Unfortunately for U.S. investors who own stocks abroad, a rising dollar automatically devalues their foreign holdings. That could eventually choke off heavy buying of foreign shares by Americans, but for now many analysts expect the purchases to continue.

Meanwhile, U.S. stocks were a mixed bag Wednesday, as another sell-off in downbeaten technology issues offset blue chips’ rally. The Nasdaq composite index, heavy with tech issues, sank 12.39 points to 1,046.26.

On the New York Stock Exchange, however, winners topped losers by 15 to 9 in heavy trading.

“It’s a vicious two-tier market,” said Larry Wachtel, analyst for Prudential Securities. “If you’re in a handful of blue chips, you’re sharing in another great day. If you’re in technology, you’re getting whacked around.”
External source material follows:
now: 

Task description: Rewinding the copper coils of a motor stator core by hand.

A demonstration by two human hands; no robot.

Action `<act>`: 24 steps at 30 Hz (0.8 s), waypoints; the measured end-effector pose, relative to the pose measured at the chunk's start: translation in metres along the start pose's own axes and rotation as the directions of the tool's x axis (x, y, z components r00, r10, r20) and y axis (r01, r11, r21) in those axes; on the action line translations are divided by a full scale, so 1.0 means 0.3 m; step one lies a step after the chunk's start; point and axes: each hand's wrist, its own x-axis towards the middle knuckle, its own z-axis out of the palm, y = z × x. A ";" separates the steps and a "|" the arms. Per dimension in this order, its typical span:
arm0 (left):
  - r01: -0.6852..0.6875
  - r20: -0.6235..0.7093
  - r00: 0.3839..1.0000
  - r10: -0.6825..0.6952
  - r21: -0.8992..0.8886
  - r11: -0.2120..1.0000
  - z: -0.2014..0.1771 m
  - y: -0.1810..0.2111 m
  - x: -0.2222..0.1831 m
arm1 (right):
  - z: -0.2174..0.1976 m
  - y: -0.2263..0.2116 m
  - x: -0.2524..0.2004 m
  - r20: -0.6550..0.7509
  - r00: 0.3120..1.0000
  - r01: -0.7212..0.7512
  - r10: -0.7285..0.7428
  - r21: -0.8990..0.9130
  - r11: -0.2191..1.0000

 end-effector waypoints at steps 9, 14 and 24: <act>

Among Wednesday’s highlights:

* Tech shares fell again after brokerage PaineWebber downgraded five makers of semiconductor-manufacturing equipment, warning of potentially weaker-than-expected earnings ahead.

Applied Materials, one of the issues downgraded by PaineWebber, slumped 3 7/8 to 37 1/2.

For a host of computer chip and semiconductor equipment makers, “the year ended flat; there is an oversupply in memory [chips] and sluggish order growth,” warned analyst Rick Whittington of SoundView Financial Group.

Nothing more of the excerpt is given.